Photography by Lindi Pierce
This 60-acre scrap of land has seen a lot of changes. Volcano. Glacier. Wind, water, and driven sand. Sheba’s Island sits in West Lake in Prince Edward County, itself an island in a larger lake.
A causeway built on a sandbar bordered by marsh and open lake connects Sheba’s Island to the West Lake shoreline. In the 2017 high water year, residents rediscovered island living, when access was cut off. Winn’s Road crosses the causeway and climbs a hill shaded with cedars and cottonwoods; a loop road circles the island.
Island resident John Moore explored local history in his 2004 publication, Winn’s Island, alias Shebas’s, Tubbs’, Macdonald’s Island (the spelling changed in the 1930s). The island changed names under several of its 13 owners; family names which appear even today in phone books, on road signs, or on the stones in old churchyards. Joseph Winn owned the island from 1809 to 1816. The Tubbs family (as in Isaiah Tubbs Resort) were owners from 1816 to 1875.
Albert and William Henry McDonald owned McDonald’s Island from 1900 to 1932. William operated a muskrat farm in the marsh during the 1920s (occasional sightings persist) and built a practice track, part of today’s road, for his fine trotters.

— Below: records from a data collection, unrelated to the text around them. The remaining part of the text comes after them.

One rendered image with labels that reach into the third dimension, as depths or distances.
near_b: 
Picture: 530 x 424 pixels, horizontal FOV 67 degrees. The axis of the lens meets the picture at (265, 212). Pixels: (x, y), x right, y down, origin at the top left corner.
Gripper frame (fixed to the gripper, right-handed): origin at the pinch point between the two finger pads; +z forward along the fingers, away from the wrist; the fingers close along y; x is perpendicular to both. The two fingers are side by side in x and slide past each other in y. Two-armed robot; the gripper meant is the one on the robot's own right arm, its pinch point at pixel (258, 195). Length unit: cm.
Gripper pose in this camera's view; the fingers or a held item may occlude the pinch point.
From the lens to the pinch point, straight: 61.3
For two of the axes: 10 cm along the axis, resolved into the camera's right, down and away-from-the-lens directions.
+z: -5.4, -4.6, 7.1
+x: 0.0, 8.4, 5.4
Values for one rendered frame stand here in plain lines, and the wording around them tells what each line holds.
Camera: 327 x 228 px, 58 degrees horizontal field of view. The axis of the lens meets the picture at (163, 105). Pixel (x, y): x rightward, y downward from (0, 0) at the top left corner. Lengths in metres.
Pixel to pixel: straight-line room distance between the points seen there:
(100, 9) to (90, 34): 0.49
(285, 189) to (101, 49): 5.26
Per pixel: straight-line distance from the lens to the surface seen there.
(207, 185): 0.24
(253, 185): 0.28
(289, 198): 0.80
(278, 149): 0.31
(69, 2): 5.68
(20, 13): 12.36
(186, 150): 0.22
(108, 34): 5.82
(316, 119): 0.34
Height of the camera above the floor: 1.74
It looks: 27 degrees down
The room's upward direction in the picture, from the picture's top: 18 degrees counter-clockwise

The island was agricultural for much of its history, farmers driving their cattle over for summer pasture. John noted evidence of orchards and a sugar bush. By the 1930s and ’40s several businessmen-owners used the island for a hunting and fishing preserve, and a private cottage enclave.
Perhaps surprising to anyone visiting the busy spot today, the island was privately owned until 1956 when it was purchased by investor Mike Sheba, who subdivided and sold the first summer cottage lots, creating the summer community on Sheba’s Island. Astonishingly, the purchase price was said to be $16,000 and, “People thought he had rocks in his head.”
Mike Sheba’s unique 1974 retreat boasted 50-foot wooden beams and hand-built doors, and a moat. Today two large suburban homes face the westerlies there, on the open point.
Long-time residents John and Margaret Moore have watched many changes from their private wooded acre in the centre of Sheba’s Island. “It’s been a construction site since 2000 – now only a few empty lots remain.” A handful of original cottages still stand. Those which do are typically demolished and replaced by large showplace homes filling the lots to the edges. Cedar bush surrenders to construction. The willow-draped pond the Moores once shared with nesting little green herons is now occupied by a striking modern home built for entertaining.
Perhaps the biggest change is in the community. With the proliferation of weekend homes and short-term rentals, old-time residents feel they’ve lost touch with neighbours. Weekenders bring their community with them; they may not share the day-to-day connections which characterized the former tight-knit summer cottage community. “We hardly know anyone anymore.”
The island keeps on changing.
Despite it all, some things are immutable. A canoe can still slip into the glassy smooth water at dusk, a great blue heron can fish, wind rustles in the bulrushes, and mallards court on Sheba’s Island.